### TASK TO CARRY OUT
Would you return the lines between the one holding "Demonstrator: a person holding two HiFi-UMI" and the one holding "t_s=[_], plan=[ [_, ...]", inclusive, and only those, exactly as they stand in the listing below?

:: MATERIAL PROVIDED ::

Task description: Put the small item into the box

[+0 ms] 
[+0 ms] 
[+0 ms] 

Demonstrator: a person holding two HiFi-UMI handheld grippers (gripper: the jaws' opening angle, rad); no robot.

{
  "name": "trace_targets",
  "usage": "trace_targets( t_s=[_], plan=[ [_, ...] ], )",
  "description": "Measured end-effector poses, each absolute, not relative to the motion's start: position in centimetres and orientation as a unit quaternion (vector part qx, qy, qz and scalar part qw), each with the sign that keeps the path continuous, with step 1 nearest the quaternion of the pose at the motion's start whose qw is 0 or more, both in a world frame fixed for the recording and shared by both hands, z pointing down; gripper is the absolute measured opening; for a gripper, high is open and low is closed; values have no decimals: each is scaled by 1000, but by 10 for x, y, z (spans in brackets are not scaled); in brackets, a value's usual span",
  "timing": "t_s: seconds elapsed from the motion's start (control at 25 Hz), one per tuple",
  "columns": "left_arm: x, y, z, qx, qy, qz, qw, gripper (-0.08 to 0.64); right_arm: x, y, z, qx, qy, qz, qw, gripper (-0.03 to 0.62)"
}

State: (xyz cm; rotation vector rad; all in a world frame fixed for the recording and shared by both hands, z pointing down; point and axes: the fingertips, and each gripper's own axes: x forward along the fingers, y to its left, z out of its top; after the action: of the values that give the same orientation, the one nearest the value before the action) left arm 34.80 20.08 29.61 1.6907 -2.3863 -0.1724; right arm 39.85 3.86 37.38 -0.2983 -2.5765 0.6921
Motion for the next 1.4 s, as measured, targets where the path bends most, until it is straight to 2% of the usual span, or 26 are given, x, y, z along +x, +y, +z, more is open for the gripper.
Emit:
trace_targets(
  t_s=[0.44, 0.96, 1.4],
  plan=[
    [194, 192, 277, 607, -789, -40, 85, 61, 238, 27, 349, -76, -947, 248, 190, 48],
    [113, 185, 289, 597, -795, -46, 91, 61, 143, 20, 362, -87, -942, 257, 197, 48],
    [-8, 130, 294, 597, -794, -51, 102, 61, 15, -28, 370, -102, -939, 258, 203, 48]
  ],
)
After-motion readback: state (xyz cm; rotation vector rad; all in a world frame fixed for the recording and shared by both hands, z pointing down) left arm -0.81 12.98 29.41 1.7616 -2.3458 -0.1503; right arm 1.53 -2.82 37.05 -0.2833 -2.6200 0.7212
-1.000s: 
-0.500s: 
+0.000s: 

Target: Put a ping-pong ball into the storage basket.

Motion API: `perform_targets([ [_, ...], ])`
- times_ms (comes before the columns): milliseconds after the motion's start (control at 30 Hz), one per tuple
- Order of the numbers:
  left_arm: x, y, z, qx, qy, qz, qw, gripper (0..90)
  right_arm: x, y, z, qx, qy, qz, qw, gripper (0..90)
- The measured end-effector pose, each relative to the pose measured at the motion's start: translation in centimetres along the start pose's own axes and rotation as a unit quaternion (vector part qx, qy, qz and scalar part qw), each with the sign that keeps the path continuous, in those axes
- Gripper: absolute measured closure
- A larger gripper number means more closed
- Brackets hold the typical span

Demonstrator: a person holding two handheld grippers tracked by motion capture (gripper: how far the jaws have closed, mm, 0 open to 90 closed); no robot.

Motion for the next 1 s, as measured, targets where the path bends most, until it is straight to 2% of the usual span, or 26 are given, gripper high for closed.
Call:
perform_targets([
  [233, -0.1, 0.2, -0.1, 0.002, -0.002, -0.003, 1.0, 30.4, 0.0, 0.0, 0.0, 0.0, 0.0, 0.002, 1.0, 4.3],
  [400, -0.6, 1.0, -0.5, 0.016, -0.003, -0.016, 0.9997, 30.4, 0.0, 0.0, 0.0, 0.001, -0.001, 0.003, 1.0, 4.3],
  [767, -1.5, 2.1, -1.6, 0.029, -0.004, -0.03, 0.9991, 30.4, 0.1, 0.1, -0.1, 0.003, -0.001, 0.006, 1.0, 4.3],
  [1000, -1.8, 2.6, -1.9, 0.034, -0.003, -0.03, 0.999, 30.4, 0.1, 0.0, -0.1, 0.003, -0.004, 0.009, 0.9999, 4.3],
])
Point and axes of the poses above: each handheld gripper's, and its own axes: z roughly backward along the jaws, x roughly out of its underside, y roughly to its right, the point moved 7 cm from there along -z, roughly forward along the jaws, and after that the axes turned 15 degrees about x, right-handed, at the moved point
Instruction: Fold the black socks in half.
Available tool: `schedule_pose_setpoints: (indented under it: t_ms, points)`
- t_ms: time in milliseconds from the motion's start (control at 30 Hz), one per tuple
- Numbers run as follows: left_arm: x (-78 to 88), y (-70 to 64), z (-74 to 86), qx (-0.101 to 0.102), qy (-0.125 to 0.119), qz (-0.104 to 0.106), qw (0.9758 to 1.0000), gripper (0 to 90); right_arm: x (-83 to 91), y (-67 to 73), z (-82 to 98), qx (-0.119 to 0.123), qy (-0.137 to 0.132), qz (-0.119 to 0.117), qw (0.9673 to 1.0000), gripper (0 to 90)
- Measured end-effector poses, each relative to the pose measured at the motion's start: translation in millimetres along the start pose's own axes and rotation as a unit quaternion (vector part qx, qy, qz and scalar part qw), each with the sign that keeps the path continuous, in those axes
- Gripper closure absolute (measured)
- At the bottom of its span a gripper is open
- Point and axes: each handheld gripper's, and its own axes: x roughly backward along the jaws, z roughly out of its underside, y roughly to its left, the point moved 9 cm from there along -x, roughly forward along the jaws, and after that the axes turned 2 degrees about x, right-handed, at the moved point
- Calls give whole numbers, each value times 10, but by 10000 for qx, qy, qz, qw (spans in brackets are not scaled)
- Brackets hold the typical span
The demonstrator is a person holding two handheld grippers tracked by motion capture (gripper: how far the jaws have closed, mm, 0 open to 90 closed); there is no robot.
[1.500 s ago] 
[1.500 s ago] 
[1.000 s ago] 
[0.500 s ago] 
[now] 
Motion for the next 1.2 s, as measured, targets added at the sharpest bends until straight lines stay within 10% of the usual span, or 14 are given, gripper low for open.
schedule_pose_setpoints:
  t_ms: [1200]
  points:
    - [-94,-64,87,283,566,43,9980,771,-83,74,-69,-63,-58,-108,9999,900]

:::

### RESPONSE TO THIS EXERCISE
Demonstrator: a person holding two HiFi-UMI handheld grippers (gripper: the jaws' opening angle, rad); no robot.

{
  "name": "trace_targets",
  "usage": "trace_targets( t_s=[_], plan=[ [_, ...] ], )",

No more output is expected here.